Still on theme of stage, the director sets the tone for Here the same way as Thornton Wilder’s Our Town, but in just one room. Hanks’ Richard is overwhelmed by his overbearing father Al (Paul Bettany), and his mother Rose (Kelly Reilly) finds her personality submerged as well . Since he grew up in this kind of environment, Richard clashes with his wife Margaret when she wants to pursue her own dreams.

However, Richard is also a child of the ’50s who wanted to become an artist and had to choose his responsibilities as a husband in the ’70s and a father in the ’80s. As time passes by and the millennium enters, he realizes how much time has passed by. Margaret, on the other hand, has been all too aware of the passage of time and urges him to finally pursue his dreams.

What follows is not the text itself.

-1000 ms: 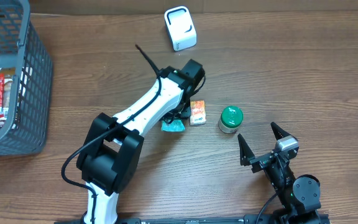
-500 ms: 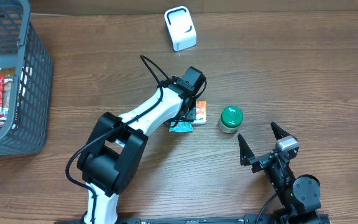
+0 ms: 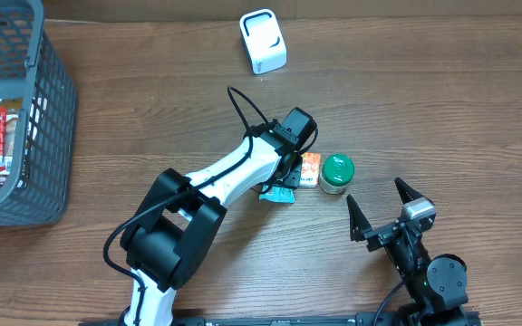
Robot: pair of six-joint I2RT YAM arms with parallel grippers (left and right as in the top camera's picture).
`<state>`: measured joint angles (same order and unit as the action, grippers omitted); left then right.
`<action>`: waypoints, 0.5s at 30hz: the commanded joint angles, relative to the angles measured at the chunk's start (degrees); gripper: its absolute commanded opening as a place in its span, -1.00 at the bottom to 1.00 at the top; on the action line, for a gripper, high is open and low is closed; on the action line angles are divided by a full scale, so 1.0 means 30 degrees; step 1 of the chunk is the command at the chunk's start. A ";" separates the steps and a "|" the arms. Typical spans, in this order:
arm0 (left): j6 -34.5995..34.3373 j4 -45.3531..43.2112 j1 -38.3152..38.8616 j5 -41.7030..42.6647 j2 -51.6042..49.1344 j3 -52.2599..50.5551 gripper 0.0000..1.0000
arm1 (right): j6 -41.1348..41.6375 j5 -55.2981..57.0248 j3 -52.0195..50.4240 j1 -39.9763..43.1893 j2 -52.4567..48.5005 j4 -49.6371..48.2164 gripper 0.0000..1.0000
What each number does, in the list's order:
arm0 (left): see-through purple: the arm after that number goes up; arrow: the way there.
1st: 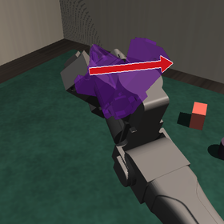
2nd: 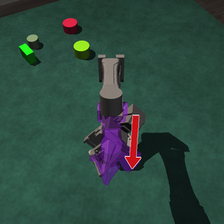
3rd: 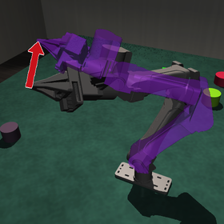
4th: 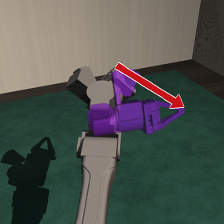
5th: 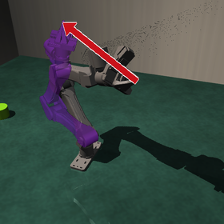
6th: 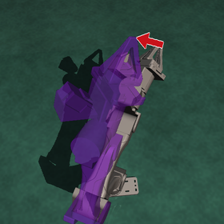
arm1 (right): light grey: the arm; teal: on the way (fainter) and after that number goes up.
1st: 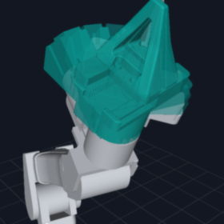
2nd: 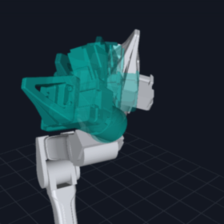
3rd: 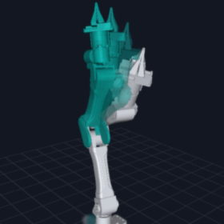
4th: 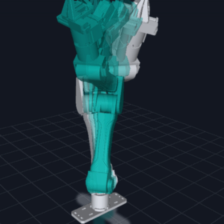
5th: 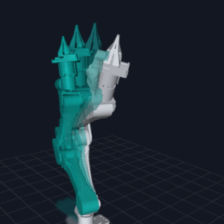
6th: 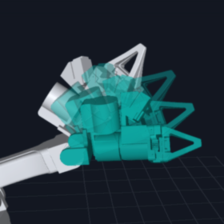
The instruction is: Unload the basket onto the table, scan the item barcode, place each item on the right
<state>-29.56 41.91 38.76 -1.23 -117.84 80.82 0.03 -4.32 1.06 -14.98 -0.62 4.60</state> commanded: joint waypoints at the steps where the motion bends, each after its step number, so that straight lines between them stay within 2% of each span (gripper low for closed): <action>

Zemeckis noted that the film encapsulates physically in a tight space that everything changes and there’s no other choice but to accept it.

“Where we get in trouble is when we resist that reality of life, and then we get dug-in and miss out on opportunities,” he added.

Hanks, Wright, Bettany and Reilly are joined by Michelle Dockery and Gwilym Lee as the house’s first resident at the turn of the 20th century, David Fynn and Ophelia Lovibond in the ’20s, Nicholas Pinnock and Nikki Amuka-Bird move right after Hanks and Wright move out, along with their housekeeper played by Anya Marco Harris. The last couple live in the present time.

I did say we’re going to go back to the de-aging technique, right? Well, it seems that only Hanks and Wright will be subject to that. Their family is the focal point of the story so we see them from their youth to their old age. In VF’s first look, I don’t really feel an “uncanny valley” type of way. If I didn’t know any better, I would say the effects only airbrushed the lines off their faces. But there’s something a little off with Hanks’ arms. I can’t pinpoint what it is. Maybe it’s because it’s a still photo and it will look different when we finally get the trailer and we see them in action.

Time, as is always at the center of Here, will tell.